(DATA SEGMENT)

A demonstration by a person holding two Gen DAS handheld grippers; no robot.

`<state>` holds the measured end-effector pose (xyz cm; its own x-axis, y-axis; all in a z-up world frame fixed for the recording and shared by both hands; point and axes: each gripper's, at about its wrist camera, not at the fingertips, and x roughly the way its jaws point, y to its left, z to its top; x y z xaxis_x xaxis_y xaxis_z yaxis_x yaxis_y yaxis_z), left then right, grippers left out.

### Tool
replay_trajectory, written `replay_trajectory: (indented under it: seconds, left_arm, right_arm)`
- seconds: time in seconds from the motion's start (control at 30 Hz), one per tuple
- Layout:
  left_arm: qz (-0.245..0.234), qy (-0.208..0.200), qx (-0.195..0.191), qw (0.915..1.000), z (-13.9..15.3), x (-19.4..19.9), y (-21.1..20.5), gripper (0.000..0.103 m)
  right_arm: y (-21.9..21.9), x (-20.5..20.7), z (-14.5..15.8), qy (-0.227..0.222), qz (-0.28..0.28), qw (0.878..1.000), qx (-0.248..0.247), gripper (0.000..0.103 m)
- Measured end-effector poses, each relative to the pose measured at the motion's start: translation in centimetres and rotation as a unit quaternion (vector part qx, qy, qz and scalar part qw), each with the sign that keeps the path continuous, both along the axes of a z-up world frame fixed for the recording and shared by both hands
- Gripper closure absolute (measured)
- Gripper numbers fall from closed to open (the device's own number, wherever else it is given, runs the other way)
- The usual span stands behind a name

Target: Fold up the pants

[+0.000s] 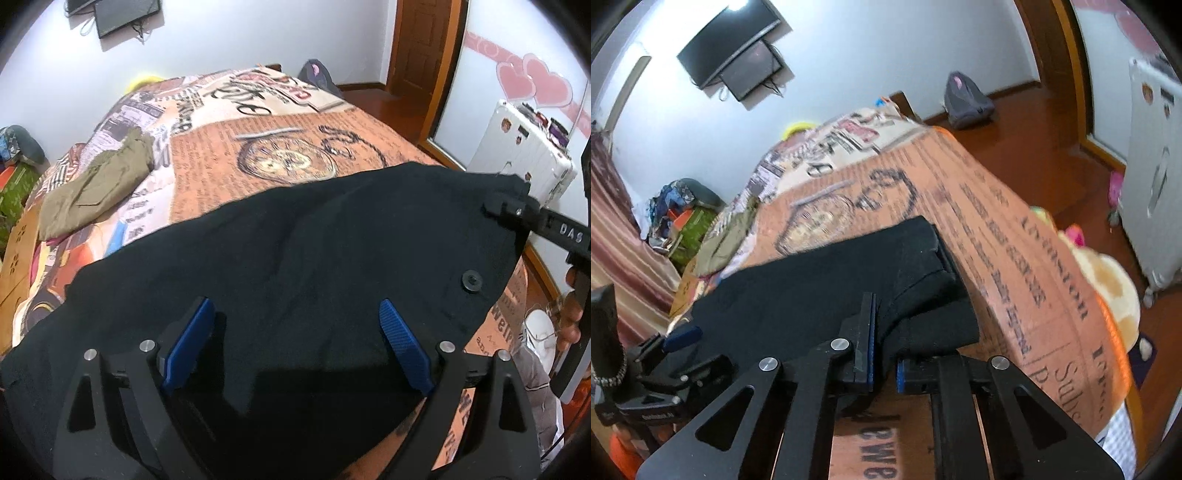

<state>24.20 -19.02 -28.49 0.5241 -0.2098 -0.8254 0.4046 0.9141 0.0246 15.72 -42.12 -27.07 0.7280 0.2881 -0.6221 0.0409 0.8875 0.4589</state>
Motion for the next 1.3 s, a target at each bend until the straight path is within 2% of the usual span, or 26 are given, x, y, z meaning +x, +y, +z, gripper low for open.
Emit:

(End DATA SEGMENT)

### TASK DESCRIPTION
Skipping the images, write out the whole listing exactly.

### RESPONSE BOX
A demonstration by a person holding two Gen DAS handheld grippers; no robot.

`<state>` holds the measured end-effector pose (xyz cm; its own x-axis, y-axis; all in a z-up world frame fixed for the recording and shared by both hands; point and axes: each gripper's, at about its wrist camera, not at the fingertips, and x roughly the way its jaws point, y to its left, z to its top; x y z xaxis_x xaxis_y xaxis_z yaxis_x yaxis_y yaxis_z), left then right, grippers left out.

### Tool
replay_trajectory, written `replay_trajectory: (indented under it: seconds, left_arm, right_arm)`
- seconds: time in seconds from the motion's start (control at 30 Hz), one per tuple
- Layout:
  left_arm: qz (-0.245..0.234), qy (-0.208..0.200), qx (-0.195..0.191), qw (0.915..1.000), z (-13.9..15.3), x (-19.4..19.9), y (-21.1..20.5), gripper (0.000..0.103 m)
  right_arm: y (-21.9..21.9), x (-20.5..20.7), z (-14.5..15.8), qy (-0.227..0.222), qz (-0.28..0.28), qw (0.878..1.000), qx (-0.248..0.247), gripper (0.000..0.103 m)
- Measured end-effector poses, each relative to the pose measured at the motion's start: translation in centimetres and rotation as a unit quaternion (vector part qx, qy, qz and scalar part qw), each with the sign that keeps the path continuous, both along the axes of a z-up world frame fixed for the recording and shared by both hands
- Gripper closure absolute (measured)
- Gripper numbers fall from closed to open (the device's own number, wherever else it is given, runs the other way)
- The usual span stands behind a name

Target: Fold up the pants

[+0.000s] 

<state>24.20 -19.02 -28.49 0.5241 -0.2098 -0.8254 0.4046 0.9141 0.0246 15.72 -42.12 -27.07 0.7280 0.2881 -0.6221 0.0409 0.8875 0.4589</state>
Motion for the next 1.3 s, a target at each bend until the straight path is within 2% of the usual span, or 26 are given, x, y, z meaning +x, +y, +z, gripper low for open.
Emit:

With this, the exercise is done.